Tate Staples and Shaan Yadav
Github: https://github.com/Shaan106/Boids_FPGA
The goal of this project was to build an efficient low level implementation of the Boid Algorithm. The Boid Algorithm is a simple algorithm that simulates the flocking behavior of birds. The algorithm is based on three simple rules:
- Separation: Boids will avoid collisions with other boids.
- Alignment: Boids will try to align their velocities with other boids.
- Cohesion: Boids will try to move towards the center of mass of other boids.
Here is a link to a brief demo of our project: https://youtu.be/ht7rk9lN3hA?si=nm8mqO105J0s3qD8
This project was very software heavy, as our project was implementing an algorithm. Due to the complexity of the algorithm, we decided to iterate through multiple implementations to find the most efficient one.

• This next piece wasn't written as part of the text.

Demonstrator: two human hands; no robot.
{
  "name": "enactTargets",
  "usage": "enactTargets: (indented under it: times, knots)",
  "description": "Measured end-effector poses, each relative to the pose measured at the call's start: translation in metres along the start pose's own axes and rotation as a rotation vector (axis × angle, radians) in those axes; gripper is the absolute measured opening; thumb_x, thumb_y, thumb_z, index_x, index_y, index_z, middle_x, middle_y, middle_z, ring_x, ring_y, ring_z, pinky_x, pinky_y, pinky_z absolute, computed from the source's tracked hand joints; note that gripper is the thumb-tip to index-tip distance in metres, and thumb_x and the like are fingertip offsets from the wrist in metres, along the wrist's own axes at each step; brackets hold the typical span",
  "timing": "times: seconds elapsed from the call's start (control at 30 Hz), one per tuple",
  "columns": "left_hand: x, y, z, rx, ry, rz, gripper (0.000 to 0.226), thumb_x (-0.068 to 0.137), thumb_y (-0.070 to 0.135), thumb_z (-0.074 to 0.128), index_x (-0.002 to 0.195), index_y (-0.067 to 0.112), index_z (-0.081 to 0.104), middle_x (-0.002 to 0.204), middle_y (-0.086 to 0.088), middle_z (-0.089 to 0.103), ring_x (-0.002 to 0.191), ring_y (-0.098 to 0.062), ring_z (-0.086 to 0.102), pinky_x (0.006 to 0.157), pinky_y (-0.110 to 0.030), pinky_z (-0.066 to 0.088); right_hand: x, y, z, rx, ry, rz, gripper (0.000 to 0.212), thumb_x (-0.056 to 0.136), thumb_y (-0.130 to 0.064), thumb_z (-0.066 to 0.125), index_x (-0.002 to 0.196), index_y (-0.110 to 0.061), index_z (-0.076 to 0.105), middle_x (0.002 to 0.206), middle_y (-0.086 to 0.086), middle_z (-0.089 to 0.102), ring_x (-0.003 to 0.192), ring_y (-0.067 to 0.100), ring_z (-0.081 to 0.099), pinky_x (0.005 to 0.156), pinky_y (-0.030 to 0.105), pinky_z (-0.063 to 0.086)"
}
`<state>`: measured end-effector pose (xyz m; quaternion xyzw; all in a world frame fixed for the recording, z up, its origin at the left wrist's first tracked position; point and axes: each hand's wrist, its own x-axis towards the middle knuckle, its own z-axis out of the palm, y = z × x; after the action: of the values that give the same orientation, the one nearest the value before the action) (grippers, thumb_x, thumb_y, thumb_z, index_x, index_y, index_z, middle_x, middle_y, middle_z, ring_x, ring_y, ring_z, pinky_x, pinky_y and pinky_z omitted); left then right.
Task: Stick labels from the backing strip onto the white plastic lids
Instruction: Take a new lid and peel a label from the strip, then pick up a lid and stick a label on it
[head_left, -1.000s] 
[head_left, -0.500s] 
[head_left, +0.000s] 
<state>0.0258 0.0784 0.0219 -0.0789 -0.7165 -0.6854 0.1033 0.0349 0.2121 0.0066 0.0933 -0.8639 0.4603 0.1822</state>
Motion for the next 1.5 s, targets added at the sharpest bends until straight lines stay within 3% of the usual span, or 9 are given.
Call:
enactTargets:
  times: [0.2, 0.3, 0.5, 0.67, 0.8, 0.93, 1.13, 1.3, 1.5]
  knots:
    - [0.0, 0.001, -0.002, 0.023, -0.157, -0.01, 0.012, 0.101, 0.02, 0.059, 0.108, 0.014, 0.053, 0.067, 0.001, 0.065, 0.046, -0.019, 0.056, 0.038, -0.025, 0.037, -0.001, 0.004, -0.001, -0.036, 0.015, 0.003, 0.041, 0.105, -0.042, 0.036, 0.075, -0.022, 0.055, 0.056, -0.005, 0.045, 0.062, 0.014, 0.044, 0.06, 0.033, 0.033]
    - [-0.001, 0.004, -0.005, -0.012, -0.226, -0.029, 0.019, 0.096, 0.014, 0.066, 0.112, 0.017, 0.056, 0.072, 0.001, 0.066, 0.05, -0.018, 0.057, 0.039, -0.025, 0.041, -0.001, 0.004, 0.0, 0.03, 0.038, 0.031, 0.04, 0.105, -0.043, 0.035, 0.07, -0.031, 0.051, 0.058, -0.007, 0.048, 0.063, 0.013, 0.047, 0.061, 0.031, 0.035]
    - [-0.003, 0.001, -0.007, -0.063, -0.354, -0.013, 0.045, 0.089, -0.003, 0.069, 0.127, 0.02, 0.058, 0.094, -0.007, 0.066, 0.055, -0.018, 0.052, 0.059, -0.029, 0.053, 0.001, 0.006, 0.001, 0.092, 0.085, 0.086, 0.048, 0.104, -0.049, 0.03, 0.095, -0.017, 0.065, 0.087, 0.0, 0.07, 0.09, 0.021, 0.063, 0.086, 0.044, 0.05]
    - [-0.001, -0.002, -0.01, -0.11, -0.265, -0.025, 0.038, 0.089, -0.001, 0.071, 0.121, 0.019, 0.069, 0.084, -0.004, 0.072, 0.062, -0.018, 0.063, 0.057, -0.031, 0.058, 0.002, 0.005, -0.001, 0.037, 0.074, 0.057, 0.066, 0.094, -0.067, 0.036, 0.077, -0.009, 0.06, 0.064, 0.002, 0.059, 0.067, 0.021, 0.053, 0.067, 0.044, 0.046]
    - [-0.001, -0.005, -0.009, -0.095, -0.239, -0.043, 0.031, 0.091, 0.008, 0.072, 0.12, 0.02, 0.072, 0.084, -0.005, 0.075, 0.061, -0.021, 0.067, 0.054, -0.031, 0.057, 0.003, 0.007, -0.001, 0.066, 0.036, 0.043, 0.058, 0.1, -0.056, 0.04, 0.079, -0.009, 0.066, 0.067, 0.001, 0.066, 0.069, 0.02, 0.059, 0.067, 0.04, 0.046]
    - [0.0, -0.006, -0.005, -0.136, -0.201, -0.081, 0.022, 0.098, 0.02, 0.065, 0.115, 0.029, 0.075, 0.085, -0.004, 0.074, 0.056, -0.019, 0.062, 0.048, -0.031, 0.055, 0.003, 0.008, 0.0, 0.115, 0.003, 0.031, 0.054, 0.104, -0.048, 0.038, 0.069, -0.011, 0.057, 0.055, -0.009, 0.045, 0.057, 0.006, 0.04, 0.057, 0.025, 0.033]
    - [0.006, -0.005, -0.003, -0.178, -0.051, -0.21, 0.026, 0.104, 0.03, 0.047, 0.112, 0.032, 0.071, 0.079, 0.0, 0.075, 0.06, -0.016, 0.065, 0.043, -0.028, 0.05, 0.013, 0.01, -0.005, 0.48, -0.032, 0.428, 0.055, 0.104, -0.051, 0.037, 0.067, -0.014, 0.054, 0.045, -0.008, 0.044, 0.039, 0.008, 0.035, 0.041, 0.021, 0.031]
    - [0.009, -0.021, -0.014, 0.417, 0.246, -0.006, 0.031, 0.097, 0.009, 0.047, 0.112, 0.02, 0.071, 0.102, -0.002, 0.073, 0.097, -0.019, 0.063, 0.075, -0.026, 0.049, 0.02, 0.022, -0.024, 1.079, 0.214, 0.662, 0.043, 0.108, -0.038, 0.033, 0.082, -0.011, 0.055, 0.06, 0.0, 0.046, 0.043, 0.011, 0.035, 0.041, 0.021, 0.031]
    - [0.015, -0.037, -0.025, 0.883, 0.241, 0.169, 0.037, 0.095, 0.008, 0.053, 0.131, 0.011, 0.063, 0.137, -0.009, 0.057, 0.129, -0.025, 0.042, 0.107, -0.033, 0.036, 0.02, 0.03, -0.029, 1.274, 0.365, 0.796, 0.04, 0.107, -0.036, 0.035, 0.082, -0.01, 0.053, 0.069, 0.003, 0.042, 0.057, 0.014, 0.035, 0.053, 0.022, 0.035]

The algorithm is simple to implement and can be run in parallel, making it a good candidate for hardware acceleration. We then created a asynchronous double buffer graphics processor to display the boids on a VGA monitor.
We started with a simple python implementation. This served the purpose of providing the deepest understanding of the algoirthm, allowed us to discover high level logic errors and do some hyperparameter tuning.
This was a good starting platform because both of us had familiarity with python and the pygame library. This allowed us to quickly prototype the boids algorithm and get a feel for how the boids should behave.
Additionally there were plenty of online resources that provided starter methods and allowed for reference.
We then moved to a C implementation. The C implementation guided us to a more hardware friendly implementation that mapped more directly due assembly. Additionally in this stage we attempted to remove all multiplication and division as an early step towards are full hardware implementation.
C was a good middle ground between python and assembly. It allowed us to write code that was closer to the hardware, but still had the ease of use of a high level language. We found a graphics library in C with close enough parity to pygame for a swift and bug free transition.
The C GUI library we used was great for tuning the algorithm, but wasn't available in the hardware. To this end we created a stripped down version of the C implementation that only contained the boids algorithm and used no libraries.
In order to map our rapid C iteration to hardware, we needed to compile our C code to MIPS assembly. We used the online compiler Godbolt to compile our C code to MIPS assembly. This allowed us to see the assembly code that was generated by the C code.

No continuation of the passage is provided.